Am Abend tönen die herbstlichen Wälder
von tödlichen Waffen, die goldnen Ebenen
und blauen Seen, darüber die Sonne
düstrer hinrollt; umfängt die Nacht
sterbende Krieger, die wilde Klage
ihrer zerbrochenen Münder.
Doch stille sammelt im Weidengrund
rotes Gewölk, darin ein zürnender Gott wohnt
das vergoßne Blut sich, mondne Kühle;
alle Straßen münden in schwarze Verwesung.
Unter goldenem Gezweig der Nacht und Sternen
es schwankt der Schwester Schatten durch den schweigenden Hain,
zu grüßen die Geister der Helden, die blutenden Häupter;
und leise tönen im Rohr die dunkeln Flöten des Herbstes.

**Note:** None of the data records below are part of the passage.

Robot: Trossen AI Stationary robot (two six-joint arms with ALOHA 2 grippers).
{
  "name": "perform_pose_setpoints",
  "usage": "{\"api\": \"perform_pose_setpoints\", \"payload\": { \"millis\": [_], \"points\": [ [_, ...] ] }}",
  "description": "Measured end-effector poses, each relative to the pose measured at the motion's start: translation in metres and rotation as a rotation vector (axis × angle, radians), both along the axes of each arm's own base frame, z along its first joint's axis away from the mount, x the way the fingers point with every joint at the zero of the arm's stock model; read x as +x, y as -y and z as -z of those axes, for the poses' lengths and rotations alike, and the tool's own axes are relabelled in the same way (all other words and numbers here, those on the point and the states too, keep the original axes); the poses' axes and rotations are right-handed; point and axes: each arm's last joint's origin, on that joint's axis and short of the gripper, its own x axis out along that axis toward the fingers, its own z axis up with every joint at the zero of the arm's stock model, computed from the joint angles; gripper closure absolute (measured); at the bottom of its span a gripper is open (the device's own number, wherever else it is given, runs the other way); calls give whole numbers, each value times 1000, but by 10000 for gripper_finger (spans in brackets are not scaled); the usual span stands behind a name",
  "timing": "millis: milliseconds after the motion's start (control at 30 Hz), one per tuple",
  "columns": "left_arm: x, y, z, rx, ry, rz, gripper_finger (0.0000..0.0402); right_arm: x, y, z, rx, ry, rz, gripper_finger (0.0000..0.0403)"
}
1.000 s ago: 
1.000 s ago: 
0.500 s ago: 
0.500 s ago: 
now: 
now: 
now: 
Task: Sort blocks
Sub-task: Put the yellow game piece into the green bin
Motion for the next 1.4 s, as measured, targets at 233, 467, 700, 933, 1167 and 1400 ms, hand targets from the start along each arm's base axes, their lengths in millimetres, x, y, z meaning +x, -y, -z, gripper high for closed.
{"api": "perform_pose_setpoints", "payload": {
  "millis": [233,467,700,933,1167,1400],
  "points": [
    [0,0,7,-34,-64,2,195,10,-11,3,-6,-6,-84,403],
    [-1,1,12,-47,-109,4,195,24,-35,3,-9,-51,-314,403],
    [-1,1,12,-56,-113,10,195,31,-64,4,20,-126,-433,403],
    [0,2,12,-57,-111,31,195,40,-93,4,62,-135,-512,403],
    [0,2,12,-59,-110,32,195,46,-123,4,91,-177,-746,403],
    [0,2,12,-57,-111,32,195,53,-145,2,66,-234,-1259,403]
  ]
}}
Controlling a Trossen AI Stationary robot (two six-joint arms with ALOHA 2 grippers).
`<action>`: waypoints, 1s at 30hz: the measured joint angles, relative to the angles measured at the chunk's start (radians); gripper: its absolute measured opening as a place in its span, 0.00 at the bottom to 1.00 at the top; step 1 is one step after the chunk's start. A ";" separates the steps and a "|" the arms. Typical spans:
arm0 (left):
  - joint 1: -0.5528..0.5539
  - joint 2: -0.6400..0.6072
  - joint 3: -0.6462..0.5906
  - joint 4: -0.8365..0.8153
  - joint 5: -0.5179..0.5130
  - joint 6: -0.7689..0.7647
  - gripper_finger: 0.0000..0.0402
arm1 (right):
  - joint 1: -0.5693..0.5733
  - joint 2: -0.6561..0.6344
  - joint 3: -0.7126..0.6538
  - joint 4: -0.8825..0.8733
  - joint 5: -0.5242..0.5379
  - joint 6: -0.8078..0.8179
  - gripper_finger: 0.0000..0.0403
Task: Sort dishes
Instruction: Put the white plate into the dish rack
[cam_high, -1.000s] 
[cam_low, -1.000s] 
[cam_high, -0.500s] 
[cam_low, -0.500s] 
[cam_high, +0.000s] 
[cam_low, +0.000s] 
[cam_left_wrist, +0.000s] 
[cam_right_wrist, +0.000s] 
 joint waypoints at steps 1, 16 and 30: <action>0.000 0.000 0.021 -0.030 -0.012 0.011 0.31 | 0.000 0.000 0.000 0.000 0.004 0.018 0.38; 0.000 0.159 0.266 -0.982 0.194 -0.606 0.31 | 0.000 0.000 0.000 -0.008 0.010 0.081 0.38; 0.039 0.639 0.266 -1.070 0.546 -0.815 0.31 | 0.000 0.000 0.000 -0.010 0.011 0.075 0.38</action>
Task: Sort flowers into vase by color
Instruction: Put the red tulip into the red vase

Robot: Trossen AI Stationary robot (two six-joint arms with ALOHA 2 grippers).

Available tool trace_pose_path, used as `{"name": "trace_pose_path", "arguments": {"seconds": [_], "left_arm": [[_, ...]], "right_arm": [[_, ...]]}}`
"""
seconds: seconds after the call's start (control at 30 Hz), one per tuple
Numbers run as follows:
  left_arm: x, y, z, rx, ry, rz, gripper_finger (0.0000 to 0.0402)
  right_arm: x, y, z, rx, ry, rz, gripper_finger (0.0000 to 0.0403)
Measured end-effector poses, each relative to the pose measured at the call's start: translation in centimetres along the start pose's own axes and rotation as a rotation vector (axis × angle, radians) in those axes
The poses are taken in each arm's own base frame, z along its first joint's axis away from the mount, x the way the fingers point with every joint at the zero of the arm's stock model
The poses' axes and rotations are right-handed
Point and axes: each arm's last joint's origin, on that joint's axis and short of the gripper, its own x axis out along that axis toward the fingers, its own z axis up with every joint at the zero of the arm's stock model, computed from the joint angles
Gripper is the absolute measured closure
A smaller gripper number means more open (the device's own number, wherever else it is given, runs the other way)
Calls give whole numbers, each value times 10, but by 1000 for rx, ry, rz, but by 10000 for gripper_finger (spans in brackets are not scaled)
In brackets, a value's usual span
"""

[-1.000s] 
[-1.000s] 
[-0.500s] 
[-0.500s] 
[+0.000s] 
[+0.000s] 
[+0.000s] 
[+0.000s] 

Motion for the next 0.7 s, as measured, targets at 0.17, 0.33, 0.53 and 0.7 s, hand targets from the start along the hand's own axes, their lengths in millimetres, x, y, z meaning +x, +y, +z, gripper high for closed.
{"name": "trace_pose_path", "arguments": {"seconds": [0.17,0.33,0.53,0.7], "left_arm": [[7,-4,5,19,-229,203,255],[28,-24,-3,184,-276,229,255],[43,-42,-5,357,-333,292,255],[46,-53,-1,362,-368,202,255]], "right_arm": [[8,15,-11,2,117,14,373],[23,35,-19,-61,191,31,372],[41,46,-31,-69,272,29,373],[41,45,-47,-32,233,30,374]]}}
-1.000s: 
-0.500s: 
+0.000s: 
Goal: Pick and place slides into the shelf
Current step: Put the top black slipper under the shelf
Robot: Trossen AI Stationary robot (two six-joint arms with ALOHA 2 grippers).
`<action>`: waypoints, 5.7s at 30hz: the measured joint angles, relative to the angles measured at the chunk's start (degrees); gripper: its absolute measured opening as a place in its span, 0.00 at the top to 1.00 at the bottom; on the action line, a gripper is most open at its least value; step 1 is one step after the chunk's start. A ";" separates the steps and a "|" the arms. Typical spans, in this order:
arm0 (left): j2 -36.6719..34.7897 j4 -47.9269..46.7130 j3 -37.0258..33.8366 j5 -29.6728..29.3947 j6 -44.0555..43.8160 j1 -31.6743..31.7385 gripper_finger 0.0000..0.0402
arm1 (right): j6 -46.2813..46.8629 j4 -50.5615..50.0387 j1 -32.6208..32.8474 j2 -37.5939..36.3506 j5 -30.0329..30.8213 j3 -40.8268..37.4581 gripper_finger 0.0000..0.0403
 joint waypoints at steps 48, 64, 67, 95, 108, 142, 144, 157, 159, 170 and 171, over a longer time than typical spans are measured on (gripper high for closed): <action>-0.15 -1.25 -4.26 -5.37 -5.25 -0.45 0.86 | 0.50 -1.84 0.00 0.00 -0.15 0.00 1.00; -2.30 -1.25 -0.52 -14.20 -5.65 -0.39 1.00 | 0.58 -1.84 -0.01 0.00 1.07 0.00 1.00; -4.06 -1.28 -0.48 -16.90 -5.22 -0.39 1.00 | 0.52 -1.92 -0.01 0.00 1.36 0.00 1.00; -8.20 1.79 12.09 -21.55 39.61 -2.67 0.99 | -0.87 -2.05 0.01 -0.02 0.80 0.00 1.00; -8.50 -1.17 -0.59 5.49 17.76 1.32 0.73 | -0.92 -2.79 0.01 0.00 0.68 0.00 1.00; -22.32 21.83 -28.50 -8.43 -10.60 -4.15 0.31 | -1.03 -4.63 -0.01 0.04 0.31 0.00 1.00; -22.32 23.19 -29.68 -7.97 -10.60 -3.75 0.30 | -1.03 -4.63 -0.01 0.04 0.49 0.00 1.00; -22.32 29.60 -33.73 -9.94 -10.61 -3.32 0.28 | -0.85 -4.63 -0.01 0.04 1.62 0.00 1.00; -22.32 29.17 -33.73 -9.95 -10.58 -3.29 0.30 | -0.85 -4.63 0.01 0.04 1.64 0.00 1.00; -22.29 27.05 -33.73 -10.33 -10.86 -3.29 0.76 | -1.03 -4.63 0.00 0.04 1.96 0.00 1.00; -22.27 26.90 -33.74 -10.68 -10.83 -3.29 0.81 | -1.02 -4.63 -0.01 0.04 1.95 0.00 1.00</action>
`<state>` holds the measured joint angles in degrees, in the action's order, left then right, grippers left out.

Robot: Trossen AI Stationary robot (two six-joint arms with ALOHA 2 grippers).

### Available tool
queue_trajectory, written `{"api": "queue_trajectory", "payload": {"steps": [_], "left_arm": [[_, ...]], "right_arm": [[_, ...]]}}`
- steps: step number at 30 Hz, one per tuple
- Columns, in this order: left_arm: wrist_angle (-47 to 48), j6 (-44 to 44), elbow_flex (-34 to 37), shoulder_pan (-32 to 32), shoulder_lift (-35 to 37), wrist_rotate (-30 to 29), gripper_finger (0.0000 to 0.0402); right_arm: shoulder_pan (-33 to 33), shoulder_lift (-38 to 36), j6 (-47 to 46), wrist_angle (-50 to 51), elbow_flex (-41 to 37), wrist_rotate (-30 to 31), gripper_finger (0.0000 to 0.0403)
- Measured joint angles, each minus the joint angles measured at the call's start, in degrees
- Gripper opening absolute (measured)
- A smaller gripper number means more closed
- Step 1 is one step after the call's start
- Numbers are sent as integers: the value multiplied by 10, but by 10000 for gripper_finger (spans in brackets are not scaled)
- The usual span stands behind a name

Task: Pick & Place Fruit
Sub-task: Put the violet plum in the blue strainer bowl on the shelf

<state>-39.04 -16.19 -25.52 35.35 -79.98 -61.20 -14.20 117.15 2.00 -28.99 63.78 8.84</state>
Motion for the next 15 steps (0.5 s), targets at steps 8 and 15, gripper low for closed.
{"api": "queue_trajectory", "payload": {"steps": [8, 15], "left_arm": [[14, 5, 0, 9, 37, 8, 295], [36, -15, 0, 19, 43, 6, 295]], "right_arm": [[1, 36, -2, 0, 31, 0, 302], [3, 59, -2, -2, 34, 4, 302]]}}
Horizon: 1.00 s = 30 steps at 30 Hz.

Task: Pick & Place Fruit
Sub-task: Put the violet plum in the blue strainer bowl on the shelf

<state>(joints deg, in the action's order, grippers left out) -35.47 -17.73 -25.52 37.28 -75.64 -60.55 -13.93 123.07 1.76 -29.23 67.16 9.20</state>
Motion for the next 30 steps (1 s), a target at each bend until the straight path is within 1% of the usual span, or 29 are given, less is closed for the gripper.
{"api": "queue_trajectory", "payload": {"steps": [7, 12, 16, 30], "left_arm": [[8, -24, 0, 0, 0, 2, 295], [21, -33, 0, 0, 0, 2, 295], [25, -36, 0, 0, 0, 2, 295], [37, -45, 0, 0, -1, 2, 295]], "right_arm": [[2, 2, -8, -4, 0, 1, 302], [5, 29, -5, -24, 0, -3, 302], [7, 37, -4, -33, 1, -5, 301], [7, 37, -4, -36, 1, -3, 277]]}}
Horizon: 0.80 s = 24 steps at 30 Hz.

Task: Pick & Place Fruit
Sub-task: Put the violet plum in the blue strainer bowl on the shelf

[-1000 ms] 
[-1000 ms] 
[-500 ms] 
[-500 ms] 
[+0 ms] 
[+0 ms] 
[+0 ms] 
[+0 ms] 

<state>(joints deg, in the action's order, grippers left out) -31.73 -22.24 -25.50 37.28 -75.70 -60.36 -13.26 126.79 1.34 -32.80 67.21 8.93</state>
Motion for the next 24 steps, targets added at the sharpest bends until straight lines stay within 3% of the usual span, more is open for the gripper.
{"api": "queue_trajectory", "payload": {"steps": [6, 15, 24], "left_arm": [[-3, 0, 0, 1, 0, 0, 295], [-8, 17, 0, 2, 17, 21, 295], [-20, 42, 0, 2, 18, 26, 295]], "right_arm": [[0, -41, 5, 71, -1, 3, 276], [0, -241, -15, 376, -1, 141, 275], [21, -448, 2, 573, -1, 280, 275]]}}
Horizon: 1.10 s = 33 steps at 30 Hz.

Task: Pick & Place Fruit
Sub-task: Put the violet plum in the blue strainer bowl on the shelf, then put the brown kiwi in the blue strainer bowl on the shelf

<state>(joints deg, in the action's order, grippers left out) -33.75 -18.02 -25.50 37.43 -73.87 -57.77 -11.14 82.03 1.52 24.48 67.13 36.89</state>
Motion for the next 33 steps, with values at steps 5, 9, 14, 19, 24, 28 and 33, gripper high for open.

O stolzere Trauer! ihr ehernen Altäre
die heiße Flamme des Geistes nährt heute ein gewaltiger Schmerz,
die ungebornen Enkel.
The poem is seventeen lines long.[4] It is divided into two sections which are easily distinguishable from each other; lines 1-14 are a simple description of the horrors of the landscape of battle, while lines 15-17 are a declaration of the meaninglessness of the sacrifice that war requires.[5] The theme of premature death is built into the structure of the poem itself, as lines 1-11 have four stresses, lines 12 through 15 has five or six stresses. This climaxes in line 16, which is the longest in the poem at 17 syllables, and is immediately followed by the shortest line in the poem, at 7 syllables. The abrupt shortening from line 16 to 17 is suggestive of the abrupt death of young men who were in the prime of life and who had so much potential left.[5]
"Grodek" examines the relationship between autumn, which symbolizes the death of nature, and war. The poem juxtaposes the quiet splendor of autumn and the violent sights and sounds of battle.[6] Like many of his poems, the motif of evening appears in "Grodek", as does another common motif of his, silence. Specifically, he uses the image of "broken mouths" (German: zerbrochenen Münder) to represent the muted state of the damned.[7] As in most of his poems, Trakl does not speak of himself in the first person, even though he experienced the battle of Grodek first-hand,[1] causing the poem to be "perhaps be the most impersonal front-line poem ever written".[8] The last line, Die ungebornen Enkel, can either be translated literally as "the unborn grandchildren" or more symbolically as "the unborn generation", the latter of which implies that World War I destroyed an entire future generation.[9]